**Exercise prompt**
Find "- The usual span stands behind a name" in the material below and restate exactly the line holding it together with every line that comes after.

%%

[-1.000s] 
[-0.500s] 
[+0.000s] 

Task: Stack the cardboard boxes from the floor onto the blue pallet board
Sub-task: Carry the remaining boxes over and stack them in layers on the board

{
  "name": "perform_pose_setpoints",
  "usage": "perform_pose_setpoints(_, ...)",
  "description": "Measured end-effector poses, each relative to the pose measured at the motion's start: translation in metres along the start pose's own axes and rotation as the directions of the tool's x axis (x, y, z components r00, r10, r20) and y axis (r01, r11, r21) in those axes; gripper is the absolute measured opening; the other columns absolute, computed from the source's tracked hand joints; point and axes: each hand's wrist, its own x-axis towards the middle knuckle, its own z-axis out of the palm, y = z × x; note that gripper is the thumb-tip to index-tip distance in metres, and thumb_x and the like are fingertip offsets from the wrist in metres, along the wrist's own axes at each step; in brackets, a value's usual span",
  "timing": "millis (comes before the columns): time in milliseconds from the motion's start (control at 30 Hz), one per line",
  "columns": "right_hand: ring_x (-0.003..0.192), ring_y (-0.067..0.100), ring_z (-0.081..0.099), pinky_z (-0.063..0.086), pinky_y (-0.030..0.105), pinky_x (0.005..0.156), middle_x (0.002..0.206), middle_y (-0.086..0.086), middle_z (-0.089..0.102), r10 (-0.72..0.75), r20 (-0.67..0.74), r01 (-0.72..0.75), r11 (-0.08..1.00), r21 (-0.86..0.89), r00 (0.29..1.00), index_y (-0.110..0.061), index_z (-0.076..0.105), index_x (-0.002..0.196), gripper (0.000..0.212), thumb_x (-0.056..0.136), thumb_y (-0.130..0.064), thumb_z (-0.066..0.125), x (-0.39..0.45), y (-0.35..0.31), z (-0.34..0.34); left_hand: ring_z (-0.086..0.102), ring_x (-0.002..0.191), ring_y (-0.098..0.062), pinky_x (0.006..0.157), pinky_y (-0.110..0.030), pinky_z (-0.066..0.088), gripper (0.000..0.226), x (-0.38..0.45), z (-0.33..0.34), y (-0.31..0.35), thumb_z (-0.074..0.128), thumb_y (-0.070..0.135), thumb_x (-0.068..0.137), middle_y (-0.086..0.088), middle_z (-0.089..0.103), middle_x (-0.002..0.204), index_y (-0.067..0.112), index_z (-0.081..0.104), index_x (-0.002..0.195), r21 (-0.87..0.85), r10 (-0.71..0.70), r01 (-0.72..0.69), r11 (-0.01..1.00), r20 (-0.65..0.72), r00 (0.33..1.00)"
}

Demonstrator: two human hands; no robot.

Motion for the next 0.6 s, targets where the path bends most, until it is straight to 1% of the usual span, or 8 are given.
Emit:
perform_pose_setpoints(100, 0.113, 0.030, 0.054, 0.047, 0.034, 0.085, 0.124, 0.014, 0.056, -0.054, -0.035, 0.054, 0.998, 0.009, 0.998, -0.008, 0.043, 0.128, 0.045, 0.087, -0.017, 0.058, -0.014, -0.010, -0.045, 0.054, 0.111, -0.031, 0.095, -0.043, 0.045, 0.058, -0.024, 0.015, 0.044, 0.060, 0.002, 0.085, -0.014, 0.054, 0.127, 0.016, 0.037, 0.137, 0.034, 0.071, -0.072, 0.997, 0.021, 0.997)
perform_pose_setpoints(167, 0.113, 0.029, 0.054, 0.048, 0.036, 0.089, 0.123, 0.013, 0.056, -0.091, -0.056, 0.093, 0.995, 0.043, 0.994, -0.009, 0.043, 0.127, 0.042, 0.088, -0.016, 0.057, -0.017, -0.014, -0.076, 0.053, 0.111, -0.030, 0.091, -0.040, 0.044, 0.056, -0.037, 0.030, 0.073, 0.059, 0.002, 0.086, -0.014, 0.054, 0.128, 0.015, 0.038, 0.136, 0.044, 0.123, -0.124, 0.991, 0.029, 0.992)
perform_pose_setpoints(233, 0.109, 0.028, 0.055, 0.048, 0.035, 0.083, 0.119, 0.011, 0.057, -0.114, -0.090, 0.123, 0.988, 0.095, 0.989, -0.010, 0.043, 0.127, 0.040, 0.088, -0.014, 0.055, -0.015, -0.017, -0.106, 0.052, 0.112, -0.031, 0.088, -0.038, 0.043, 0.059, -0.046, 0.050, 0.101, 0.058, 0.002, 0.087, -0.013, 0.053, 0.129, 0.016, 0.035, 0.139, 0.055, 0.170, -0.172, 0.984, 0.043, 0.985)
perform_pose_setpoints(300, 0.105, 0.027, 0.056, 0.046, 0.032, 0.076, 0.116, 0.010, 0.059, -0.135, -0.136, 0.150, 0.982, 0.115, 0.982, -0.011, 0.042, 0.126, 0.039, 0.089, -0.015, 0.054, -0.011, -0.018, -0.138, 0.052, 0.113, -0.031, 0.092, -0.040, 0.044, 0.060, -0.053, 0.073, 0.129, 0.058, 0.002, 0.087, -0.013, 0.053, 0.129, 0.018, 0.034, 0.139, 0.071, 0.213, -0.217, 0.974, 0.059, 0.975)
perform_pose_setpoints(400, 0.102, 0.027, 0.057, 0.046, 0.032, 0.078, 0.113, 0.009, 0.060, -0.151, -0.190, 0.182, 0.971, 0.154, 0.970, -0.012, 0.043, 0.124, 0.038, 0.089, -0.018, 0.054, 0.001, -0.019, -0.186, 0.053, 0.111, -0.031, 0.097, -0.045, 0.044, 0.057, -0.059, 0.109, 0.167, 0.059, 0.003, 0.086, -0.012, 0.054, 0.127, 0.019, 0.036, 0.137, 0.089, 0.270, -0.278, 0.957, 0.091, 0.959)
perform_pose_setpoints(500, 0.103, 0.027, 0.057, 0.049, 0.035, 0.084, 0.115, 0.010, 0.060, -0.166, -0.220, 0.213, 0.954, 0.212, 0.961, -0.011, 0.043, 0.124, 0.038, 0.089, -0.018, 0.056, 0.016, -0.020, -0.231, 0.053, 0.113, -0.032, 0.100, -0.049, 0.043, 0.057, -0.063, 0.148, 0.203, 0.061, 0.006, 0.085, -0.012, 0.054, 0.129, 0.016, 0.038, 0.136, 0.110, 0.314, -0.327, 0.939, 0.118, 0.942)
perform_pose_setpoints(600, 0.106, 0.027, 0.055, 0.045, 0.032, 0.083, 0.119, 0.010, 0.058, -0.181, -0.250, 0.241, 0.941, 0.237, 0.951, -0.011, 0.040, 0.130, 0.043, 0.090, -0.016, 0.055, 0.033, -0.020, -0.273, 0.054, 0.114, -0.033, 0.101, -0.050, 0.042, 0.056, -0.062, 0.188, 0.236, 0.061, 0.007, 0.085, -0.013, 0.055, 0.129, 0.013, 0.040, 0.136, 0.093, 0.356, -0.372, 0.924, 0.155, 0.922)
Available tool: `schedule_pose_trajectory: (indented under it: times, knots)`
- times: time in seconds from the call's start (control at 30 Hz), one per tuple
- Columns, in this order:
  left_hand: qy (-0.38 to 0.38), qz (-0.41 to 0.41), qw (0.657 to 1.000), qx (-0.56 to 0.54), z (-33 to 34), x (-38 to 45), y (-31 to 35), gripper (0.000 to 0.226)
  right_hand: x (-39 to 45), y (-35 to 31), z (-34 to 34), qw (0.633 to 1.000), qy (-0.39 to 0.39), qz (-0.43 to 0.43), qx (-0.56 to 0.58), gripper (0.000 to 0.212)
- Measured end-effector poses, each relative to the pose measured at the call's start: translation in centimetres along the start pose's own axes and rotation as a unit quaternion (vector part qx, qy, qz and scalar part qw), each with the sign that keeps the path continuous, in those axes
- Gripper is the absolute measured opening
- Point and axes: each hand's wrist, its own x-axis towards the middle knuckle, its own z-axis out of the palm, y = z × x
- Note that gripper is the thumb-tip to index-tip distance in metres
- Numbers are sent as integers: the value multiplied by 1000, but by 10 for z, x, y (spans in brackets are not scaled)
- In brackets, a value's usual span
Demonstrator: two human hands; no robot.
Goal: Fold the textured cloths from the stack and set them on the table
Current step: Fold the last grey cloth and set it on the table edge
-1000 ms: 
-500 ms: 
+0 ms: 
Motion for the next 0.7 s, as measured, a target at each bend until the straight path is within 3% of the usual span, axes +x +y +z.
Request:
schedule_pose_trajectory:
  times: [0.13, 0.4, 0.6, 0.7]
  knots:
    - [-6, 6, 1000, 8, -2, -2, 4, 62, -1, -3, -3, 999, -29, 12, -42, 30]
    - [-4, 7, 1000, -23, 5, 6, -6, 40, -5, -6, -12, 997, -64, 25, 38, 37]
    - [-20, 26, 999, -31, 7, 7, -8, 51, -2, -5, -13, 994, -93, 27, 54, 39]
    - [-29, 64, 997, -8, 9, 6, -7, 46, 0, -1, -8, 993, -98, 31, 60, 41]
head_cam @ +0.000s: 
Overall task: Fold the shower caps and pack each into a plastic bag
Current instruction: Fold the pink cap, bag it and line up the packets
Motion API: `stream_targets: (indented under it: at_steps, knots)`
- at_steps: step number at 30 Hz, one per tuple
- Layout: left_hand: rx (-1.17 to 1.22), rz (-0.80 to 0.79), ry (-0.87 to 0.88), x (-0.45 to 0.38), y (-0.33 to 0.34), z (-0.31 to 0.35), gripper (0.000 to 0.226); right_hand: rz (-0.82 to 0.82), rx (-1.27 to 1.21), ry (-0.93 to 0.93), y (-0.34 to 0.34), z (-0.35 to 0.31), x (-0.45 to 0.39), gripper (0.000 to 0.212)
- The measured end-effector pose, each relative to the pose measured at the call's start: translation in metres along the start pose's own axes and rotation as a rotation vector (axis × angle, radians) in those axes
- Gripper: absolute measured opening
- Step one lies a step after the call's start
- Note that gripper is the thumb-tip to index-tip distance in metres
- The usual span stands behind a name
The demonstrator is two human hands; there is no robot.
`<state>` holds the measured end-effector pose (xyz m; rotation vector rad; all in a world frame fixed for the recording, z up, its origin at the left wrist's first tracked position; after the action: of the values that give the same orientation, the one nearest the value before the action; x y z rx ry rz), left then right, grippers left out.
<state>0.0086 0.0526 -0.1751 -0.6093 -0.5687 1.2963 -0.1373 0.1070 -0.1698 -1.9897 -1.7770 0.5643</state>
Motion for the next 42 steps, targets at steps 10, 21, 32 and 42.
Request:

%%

**Final answer**
- The usual span stands behind a name
The demonstrator is two human hands; there is no robot.
`<state>` holds the measured end-effector pose (xyz m; rotation vector rad; all in a world frame fixed for the recording, z up, its origin at the left wrist's first tracked position; after the action: of the values that give the same orientation, the one nearest the value before the action; x y z rx ry rz), left then right, grippers left out.
<state>0.0086 0.0526 -0.1751 -0.6093 -0.5687 1.2963 -0.1373 0.1070 -0.1698 -1.9897 -1.7770 0.5643</state>
Motion for the next 42 steps, targets at steps 10, 21, 32 and 42.
Request:

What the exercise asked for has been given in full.